Os dias são como as pessoas, não são sempre iguais, têm jeitos e trejeitos, implodem e explodem, sorriem e inspiram, conspiram, e nós andamos neles sujeitos aos seus estados, não somos nós os comandantes.
Não é um quadro mas uma parede forrada a pladur. Está inacabada. Deve ficar branca para receber quadros. Talvez possa dizer outros quadros, pois fora da tela há paredes que pintam.
"...Ligo mais à legitimidade do que à legalidade. Quando a legalidade vai contra o que eu acho que é legítimo, se puder transgrido. Se não puder, também. Sendo politicamente conservador em muita coisa, não sou nada ordeiro. Sou bastante subversivo em relação a muita coisa..."
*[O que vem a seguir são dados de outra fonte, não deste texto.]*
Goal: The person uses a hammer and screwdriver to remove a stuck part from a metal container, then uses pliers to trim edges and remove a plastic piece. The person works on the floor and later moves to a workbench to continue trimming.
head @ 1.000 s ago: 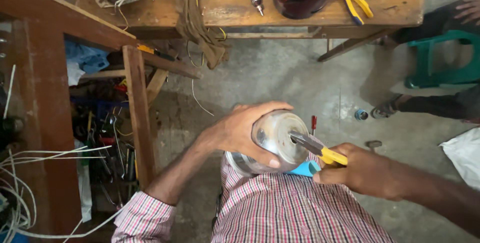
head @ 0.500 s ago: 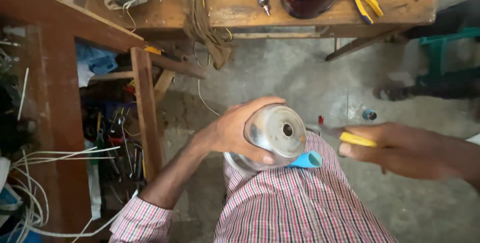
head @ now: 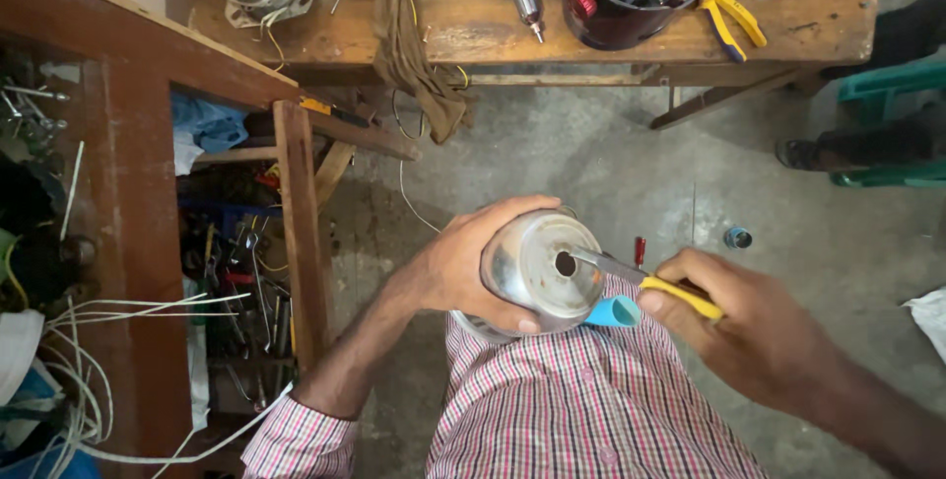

Cruza o laranja, o verde, passa o branco, o preto, segue um sorriso e também a tristeza, olhos nos olhos, olhos no vazio, olhos no caminho, passo ao largo, passo mais passo, com passo miúdo, todos num compasso e eu ali, parado e sem passo, olho ao longe o futuro.
Regressei à cidade. Despedi-me daquele eu que me queria longe de mim e demiti a revolta do tempo passado. Não houve gritos, não houve choros, não houve sequer uma festa. Talvez porque nunca tenha de facto partido.